Every year, an interdisciplinary team made up of professionals from Chile, the United States, Italy and other countries sails to the waters of Corcovado to better understand why these animals are returning to the world’s most southern seas. The field research encompasses distinct tasks: collecting plankton and biopsy samples, taking aerial photographs and, the focus of the current stage of research, collecting and analyzing data that will, in the future, lead to a greater scientific understanding of what is causing the whales to come back. This, according to Amy Apprill, an associate scientist at the Woods Hole Oceanographic Institution: “What the science involves is the gathering and consolidation of data to get a better understanding of what is going on. In this way, we can create a body of scientific facts that will help us decide how best to protect ecosystems and interact with the land.

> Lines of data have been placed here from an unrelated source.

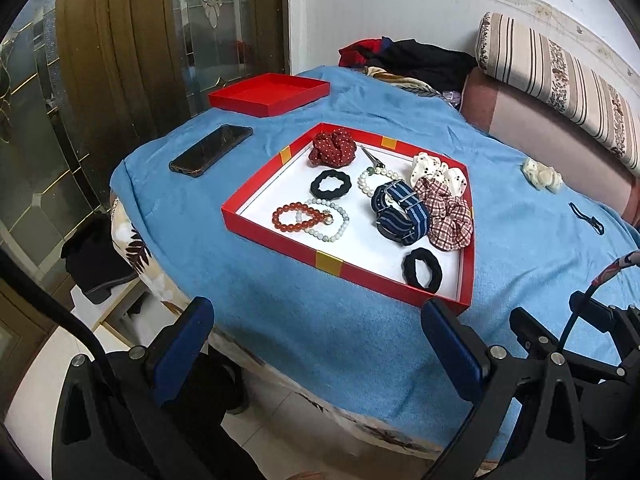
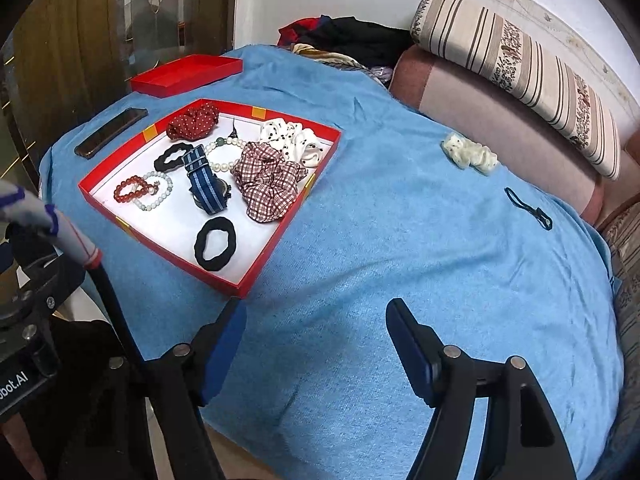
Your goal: Organize jewelry
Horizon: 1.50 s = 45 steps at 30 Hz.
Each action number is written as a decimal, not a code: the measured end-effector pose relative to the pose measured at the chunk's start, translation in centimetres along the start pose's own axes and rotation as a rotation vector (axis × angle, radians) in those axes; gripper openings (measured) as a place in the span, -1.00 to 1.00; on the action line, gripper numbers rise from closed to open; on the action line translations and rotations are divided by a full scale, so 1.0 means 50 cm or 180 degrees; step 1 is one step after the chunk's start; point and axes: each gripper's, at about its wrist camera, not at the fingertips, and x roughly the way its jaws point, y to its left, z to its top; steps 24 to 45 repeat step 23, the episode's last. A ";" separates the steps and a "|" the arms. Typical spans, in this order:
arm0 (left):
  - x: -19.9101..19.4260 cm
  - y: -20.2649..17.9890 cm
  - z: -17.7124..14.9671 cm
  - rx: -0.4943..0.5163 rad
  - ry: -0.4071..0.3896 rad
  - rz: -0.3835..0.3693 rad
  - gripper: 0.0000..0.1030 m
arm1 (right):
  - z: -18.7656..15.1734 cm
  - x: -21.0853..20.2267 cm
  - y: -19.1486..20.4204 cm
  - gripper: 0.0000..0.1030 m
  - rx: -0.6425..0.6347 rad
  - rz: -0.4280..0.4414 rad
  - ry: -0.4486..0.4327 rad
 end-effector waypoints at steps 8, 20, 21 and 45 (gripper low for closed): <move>0.008 0.010 0.005 -0.0050 0.0060 -0.0037 0.99 | 0.011 0.006 0.005 0.49 -0.0006 0.0019 -0.0001; 0.014 0.041 0.016 -0.0200 0.0067 0.0017 0.99 | 0.023 0.009 0.025 0.49 -0.0038 0.0043 0.0000; 0.014 0.041 0.015 -0.0212 0.0067 0.0022 0.99 | 0.023 0.009 0.026 0.49 -0.0040 0.0047 0.0002; 0.014 0.042 0.016 -0.0215 0.0071 0.0040 0.99 | 0.023 0.009 0.026 0.50 -0.0033 0.0049 0.0008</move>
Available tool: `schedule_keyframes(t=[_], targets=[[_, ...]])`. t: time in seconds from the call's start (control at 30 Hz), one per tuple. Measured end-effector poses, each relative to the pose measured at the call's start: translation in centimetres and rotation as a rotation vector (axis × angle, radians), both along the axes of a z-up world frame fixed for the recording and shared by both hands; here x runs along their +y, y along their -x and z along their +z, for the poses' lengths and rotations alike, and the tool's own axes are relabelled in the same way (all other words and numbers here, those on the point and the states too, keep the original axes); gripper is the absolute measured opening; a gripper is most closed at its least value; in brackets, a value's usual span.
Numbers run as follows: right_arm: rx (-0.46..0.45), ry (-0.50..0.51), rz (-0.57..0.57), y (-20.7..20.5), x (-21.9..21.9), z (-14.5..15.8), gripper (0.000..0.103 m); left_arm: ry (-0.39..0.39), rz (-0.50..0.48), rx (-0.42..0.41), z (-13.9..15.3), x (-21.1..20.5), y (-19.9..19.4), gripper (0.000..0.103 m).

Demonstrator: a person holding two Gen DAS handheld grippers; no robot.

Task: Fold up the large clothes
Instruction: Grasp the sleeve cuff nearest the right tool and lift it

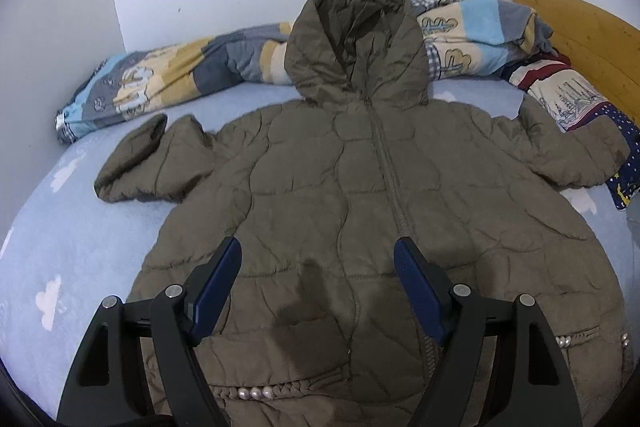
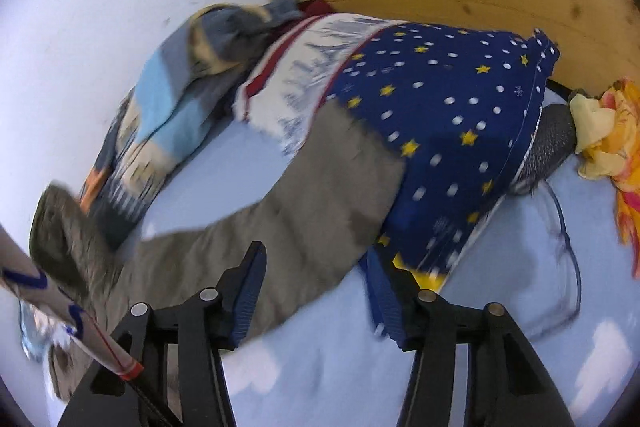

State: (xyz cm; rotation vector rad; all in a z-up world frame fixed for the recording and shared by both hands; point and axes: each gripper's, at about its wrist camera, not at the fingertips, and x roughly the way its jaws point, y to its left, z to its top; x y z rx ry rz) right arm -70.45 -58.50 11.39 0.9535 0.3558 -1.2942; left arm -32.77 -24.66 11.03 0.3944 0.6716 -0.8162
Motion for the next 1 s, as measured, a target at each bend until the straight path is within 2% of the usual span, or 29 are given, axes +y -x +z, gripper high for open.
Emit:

A solid understanding of what is drawing them to Corcovado, what they are doing there, and how they are feeding is still lacking.”
 
Thanks to information provided by D-TAGs—a device that scientists attach to the whales to make audio recordings and track their movements—the environmental group is getting closer to solving the mystery. “There is so much that can be done with the D-TAGs. I deal mainly with acoustic analysis, observing the sounds emitted by the whales. The next step will be integrating data from these songs with the rest of the data collected from the apparatus: the whales’ movements, depth, and direction. Then we will see how these measurements are correlated with the sounds they make,” says Leaela Sayigh, a scholar from Hampshire College, regarding the importance of these devices.

 

Photo: Daniel CasadoPhoto: Daniel Casado

 

The future of the sea
“There are many paths. One simply leads to extinction. The change is so great that human beings can no longer live, and we die out. On the second path, some small groups of human beings survive this change. But they survive in very different conditions. And the final path is one in which we reflect, and use our understanding and technological skill to act more wisely and put an end to environmental degradation.” With these words, the Chilean biologist and philosopher Humberto Maturana referred to the possible scenarios facing humanity. Extinction, an irreversible process, stands in contrast to humanity using its understanding as its primary tool for implementing the changes that would be favorable to life. The search for balance between human beings and nature represents humanity’s most hopeful alternative.
 
The long-term goal of the Meri Foundation is to provoke a cultural shift that moves in this direction. The data obtained from its research will be shared with the larger community, with the goal of creating a collective consciousness that keeps the whales from emigrating out of the area again. The vital importance of the whales is based on the crucial role they play in maintaining ecological equilibrium. They are an “umbrella species” that acts as a support for the diverse natural ecosystems that have made the south of Chile such a fertile place.
 
The abundance of unspoiled landscapes, animal species, and potential for tourism make it possible to dream of a Chile committed to sustainability, a country that uses its natural resources guided by the philosophy of conservation rather than of materialism and exploitation. The challenge for the scientific community will be to transmit the information generated through its research beyond academic circles and into the community at large. For its part, the greater community is facing a paradigm shift that offers a new model for how to understand development. After decades of biology understanding evolution to be about the domination of the strongest, this new view sees a different way forward, with all actors working together and with cooperation as the most important factor determining the direction that evolution takes.